| Exercise brief |
Start at the line below containing "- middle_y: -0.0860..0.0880" and stop at the line containing "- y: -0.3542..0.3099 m". Repeat every line of that stretch exactly, and nothing outside it.

═════ Information supplied

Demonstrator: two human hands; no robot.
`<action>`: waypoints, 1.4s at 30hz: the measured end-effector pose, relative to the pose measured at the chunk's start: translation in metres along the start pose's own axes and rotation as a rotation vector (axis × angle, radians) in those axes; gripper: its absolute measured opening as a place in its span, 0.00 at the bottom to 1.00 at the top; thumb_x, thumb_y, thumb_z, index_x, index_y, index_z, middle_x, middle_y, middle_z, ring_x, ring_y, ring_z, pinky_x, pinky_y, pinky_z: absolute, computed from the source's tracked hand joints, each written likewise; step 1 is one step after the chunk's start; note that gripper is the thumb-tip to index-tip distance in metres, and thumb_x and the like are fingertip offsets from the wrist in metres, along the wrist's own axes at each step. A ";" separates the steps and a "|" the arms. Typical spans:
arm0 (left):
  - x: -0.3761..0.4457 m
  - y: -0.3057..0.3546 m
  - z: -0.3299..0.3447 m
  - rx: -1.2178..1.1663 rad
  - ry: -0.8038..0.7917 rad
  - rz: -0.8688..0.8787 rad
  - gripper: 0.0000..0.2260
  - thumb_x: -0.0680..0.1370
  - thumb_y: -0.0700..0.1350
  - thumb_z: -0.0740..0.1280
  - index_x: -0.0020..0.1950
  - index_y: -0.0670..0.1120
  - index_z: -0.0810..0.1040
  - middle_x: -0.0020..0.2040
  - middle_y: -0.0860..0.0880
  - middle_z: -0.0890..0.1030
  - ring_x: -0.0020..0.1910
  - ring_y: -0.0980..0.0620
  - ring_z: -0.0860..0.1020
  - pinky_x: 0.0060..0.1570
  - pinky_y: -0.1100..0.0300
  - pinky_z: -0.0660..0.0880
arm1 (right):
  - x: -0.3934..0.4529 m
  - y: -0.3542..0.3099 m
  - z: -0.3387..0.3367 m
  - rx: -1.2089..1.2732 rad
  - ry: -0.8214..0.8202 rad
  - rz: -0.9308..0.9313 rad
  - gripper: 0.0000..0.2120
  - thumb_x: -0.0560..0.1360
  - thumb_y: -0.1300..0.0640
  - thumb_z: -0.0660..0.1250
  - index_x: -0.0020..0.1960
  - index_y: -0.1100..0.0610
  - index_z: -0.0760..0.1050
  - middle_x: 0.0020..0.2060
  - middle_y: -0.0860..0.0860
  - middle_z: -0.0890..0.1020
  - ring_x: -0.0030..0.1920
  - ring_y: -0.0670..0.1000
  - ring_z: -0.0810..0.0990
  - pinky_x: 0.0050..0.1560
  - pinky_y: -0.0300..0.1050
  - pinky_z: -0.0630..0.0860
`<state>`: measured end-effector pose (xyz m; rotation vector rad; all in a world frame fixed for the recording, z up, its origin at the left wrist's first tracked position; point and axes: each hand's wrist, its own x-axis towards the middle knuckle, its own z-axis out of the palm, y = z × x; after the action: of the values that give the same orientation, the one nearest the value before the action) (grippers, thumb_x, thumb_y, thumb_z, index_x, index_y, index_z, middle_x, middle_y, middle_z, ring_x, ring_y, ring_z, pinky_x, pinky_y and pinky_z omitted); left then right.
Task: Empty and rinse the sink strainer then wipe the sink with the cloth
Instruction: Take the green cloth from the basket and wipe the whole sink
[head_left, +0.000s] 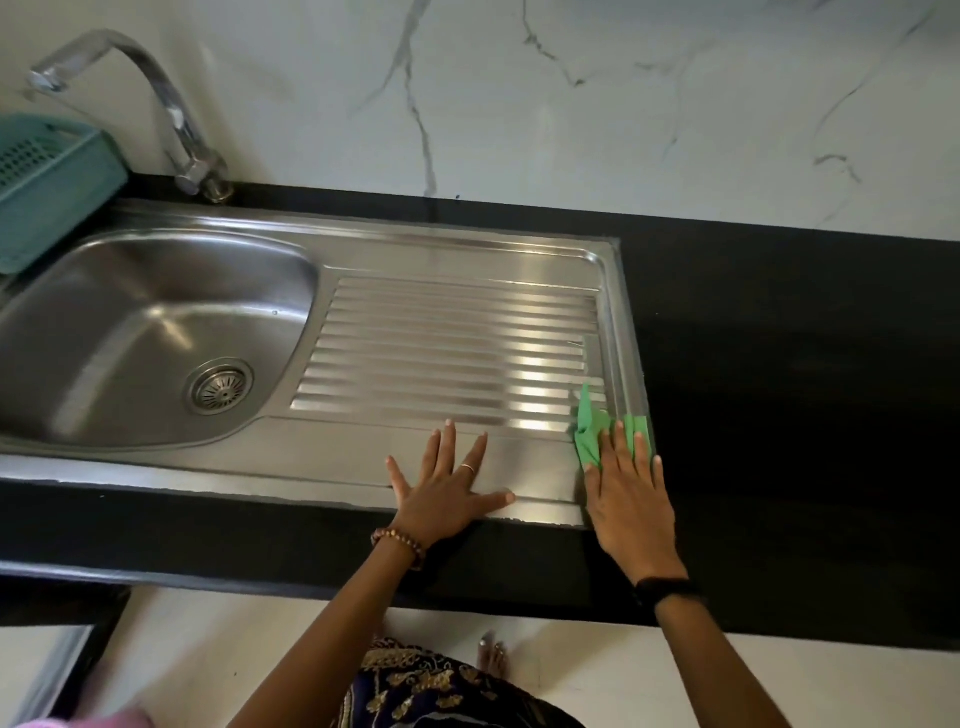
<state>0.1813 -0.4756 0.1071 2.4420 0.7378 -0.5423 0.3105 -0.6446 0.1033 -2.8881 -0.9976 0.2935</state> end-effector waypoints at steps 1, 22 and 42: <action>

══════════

| The completed task |
  - middle_y: -0.0860..0.0880
  - middle_z: -0.0890..0.1030
  - ring_x: -0.0020..0.1910
  - ring_y: -0.0980..0.0620
  - ring_z: -0.0860..0.1020
  - pinky_x: 0.0060..0.1570
  - pinky_y: -0.1100..0.0300
  - pinky_z: -0.0660..0.0880
arm1 (right):
  - x: -0.3934..0.4529 m
  - y: -0.3542..0.3099 m

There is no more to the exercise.